■ Input data ■
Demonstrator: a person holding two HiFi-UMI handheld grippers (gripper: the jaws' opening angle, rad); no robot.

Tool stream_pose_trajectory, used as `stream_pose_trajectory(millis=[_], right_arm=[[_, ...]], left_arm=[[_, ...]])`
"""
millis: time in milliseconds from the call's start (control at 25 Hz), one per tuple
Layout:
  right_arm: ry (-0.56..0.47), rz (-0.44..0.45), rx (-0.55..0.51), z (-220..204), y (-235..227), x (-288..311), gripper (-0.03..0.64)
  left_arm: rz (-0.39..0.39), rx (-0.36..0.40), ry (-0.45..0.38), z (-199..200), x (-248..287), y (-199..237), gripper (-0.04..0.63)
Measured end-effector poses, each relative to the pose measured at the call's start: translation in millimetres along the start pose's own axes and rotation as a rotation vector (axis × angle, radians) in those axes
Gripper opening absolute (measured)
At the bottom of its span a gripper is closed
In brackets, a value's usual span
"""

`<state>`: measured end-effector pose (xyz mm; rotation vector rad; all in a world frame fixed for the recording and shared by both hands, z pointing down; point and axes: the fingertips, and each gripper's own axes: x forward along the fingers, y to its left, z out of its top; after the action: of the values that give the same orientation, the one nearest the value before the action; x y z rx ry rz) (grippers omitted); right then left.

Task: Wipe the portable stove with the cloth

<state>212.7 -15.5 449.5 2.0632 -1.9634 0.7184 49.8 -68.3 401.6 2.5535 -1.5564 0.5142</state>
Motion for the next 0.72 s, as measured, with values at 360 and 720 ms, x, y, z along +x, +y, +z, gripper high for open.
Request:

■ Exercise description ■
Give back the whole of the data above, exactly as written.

■ Written solution ■
Demonstrator: a person holding two HiFi-UMI handheld grippers (gripper: the jaws' opening angle, rad); no robot.

Tool stream_pose_trajectory, used as `stream_pose_trajectory(millis=[_], right_arm=[[_, ...]], left_arm=[[_, ...]])`
"""
millis: time in milliseconds from the call's start (control at 25 Hz), one per tuple
Layout:
  right_arm: ry (-0.56..0.47), rz (-0.44..0.45), rx (-0.55..0.51), z (-220..204), y (-235..227), x (-288..311), gripper (-0.03..0.64)
  left_arm: rz (-0.39..0.39), rx (-0.36..0.40), ry (-0.45..0.38), z (-199..200), x (-248..287), y (-199..237), gripper (-0.04..0.63)
Measured end-effector poses, each relative to the pose measured at the call's start: translation in millimetres along the start pose's own axes and rotation as a rotation vector (axis × angle, radians) in those axes
Gripper opening absolute (measured)
At the bottom of its span a gripper is closed
In brackets, a value's usual span
"""

`<state>`: measured end-effector pose (xyz mm; rotation vector rad; all in a world frame fixed for the recording and shared by both hands, z pointing down; point and axes: the fingertips, and each gripper's own axes: x forward along the fingers, y to its left, z out of its top; after the action: of the values that give the same orientation, the one nearest the value before the action; x y z rx ry rz) (grippers omitted); right then left.

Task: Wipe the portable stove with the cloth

<state>212.7 -15.5 449.5 2.0632 -1.9634 0.7184 49.8 -68.3 401.6 2.5535 -1.5564 0.5142</state>
Motion for the next 0.72 s, as measured, with values at 360 and 720 ms, x, y, z along +x, +y, +z, gripper high for open.
Request:

There is nothing else to add to the answer.